## Your assignment:
Keep the wording of every entry exactly as it is while leaving the pictures out of your copy.

Items from a dataset:

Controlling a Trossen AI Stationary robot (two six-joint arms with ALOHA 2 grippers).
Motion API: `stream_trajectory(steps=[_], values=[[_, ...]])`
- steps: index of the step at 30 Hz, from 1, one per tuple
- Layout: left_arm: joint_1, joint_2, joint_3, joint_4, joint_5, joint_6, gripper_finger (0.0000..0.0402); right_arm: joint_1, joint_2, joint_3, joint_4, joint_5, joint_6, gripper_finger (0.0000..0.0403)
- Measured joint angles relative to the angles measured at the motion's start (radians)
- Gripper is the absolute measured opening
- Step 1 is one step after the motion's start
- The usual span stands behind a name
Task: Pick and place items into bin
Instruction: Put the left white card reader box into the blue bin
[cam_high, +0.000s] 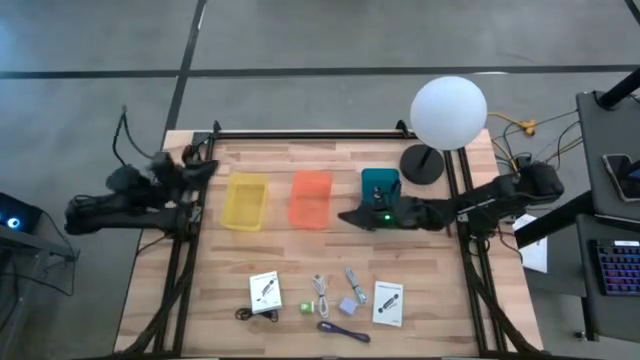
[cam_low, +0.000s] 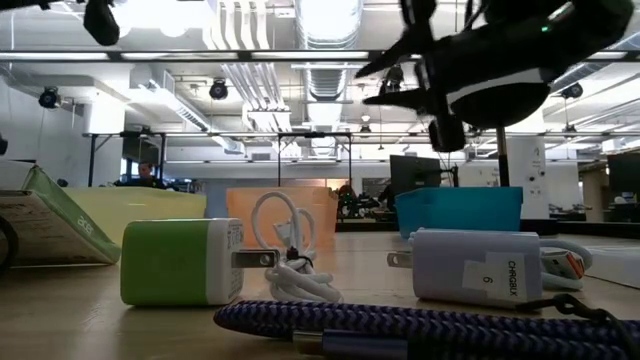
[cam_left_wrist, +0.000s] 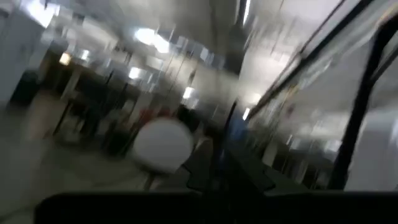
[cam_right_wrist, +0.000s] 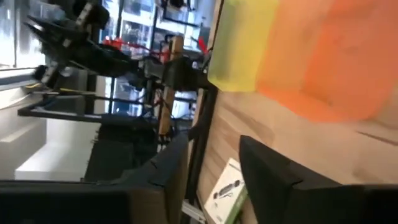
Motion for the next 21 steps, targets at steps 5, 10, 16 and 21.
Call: stream_trajectory(steps=[5, 10, 16, 21], values=[[-0.001, 0.144, 0.219, -0.511, 0.002, 0.058, 0.0075, 0.006, 0.073, 0.088, -0.034, -0.016, -0.080, 0.0193], [0.000, 0.212, 0.303, -0.774, 0.136, 0.024, 0.0087, 0.027, 0.098, 0.198, -0.218, -0.027, -0.147, 0.0212], [-0.004, 0.220, 0.282, -0.822, 0.312, -0.078, 0.0086, 0.053, 0.105, 0.314, -0.539, -0.081, -0.167, 0.0212], [-0.019, 0.202, 0.280, -0.903, 0.312, -0.023, 0.0059, 0.077, 0.127, 0.413, -0.667, -0.081, -0.282, 0.0209]])
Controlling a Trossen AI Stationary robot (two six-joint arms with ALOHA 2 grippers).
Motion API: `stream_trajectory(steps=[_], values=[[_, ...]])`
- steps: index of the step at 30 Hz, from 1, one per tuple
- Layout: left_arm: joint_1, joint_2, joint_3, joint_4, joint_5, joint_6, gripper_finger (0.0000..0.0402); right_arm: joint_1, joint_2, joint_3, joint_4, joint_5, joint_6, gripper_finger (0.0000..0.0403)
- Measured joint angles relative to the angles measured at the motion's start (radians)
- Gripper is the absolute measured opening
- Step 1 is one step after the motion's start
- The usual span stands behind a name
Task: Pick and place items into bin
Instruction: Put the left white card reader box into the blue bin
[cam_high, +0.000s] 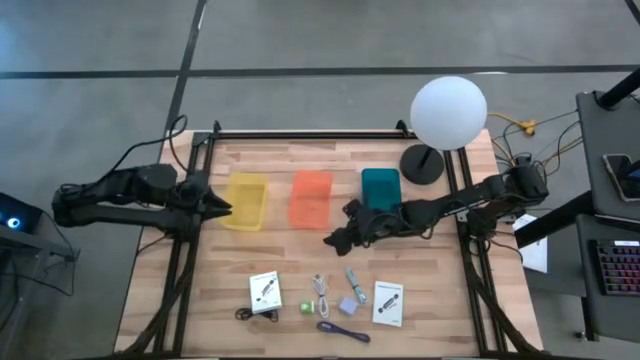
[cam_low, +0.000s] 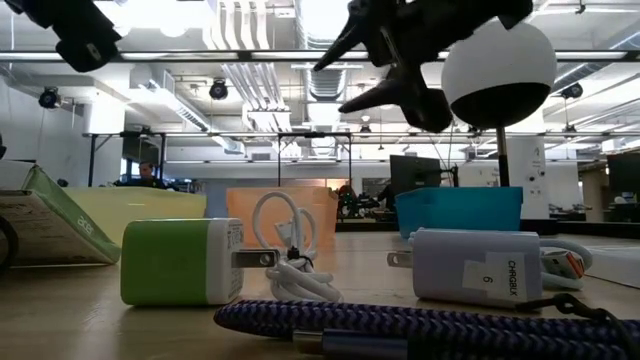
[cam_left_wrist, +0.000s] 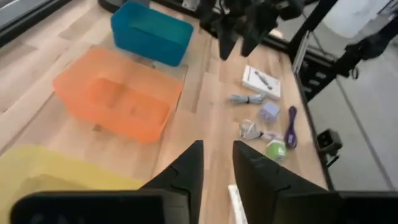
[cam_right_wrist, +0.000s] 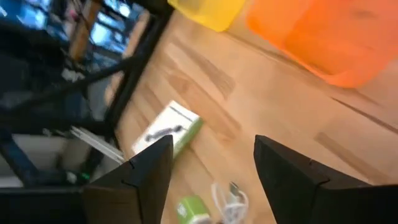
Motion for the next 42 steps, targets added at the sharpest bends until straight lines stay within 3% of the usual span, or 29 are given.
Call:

## Worked solution:
Controlling a Trossen AI Stationary robot (two six-joint arms with ALOHA 2 grippers).
Motion API: `stream_trajectory(steps=[_], values=[[_, ...]])`
- steps: index of the step at 30 Hz, from 1, one per tuple
- Layout: left_arm: joint_1, joint_2, joint_3, joint_4, joint_5, joint_6, gripper_finger (0.0000..0.0402); right_arm: joint_1, joint_2, joint_3, joint_4, joint_5, joint_6, gripper_finger (0.0000..0.0403)
- Measured joint angles relative to the angles measured at the motion's start (radians)
- Gripper is the absolute measured opening
- Step 1 is one step after the motion's start
- The usual span stands behind a name
Task: Pick and place items into bin
Instruction: Put the left white card reader box into the blue bin
[cam_high, +0.000s] 
[cam_low, +0.000s] 
[cam_left_wrist, +0.000s] 
[cam_right_wrist, +0.000s] 
Motion for the next 21 steps, targets at steps 5, 10, 16 and 21.
Call: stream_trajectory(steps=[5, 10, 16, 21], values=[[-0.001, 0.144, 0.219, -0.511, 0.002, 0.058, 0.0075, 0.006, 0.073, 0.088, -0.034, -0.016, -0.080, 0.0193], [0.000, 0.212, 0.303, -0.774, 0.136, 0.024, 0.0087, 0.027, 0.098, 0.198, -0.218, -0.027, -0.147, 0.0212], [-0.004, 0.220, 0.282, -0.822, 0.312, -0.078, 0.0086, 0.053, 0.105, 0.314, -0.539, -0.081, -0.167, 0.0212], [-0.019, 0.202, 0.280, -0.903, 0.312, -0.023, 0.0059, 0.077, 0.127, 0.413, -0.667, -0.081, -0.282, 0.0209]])
Controlling a Trossen AI Stationary robot (two six-joint arms with ALOHA 2 grippers).
Motion API: `stream_trajectory(steps=[_], values=[[_, ...]])`
- steps: index of the step at 30 Hz, from 1, one per tuple
- Layout: left_arm: joint_1, joint_2, joint_3, joint_4, joint_5, joint_6, gripper_finger (0.0000..0.0402); right_arm: joint_1, joint_2, joint_3, joint_4, joint_5, joint_6, gripper_finger (0.0000..0.0403)
- Measured joint angles relative to the angles measured at the motion's start (radians)
- Gripper is the absolute measured opening
- Step 1 is one step after the motion's start
- The usual span stands behind a name
Task: Pick and place items into bin
Instruction: Put the left white card reader box into the blue bin
[cam_high, +0.000s] 
[cam_low, +0.000s] 
[cam_left_wrist, +0.000s] 
[cam_right_wrist, +0.000s] 
Motion for the next 42 steps, targets added at the sharpest bends until straight lines stay within 3% of the usual span, or 29 are given.
Call:

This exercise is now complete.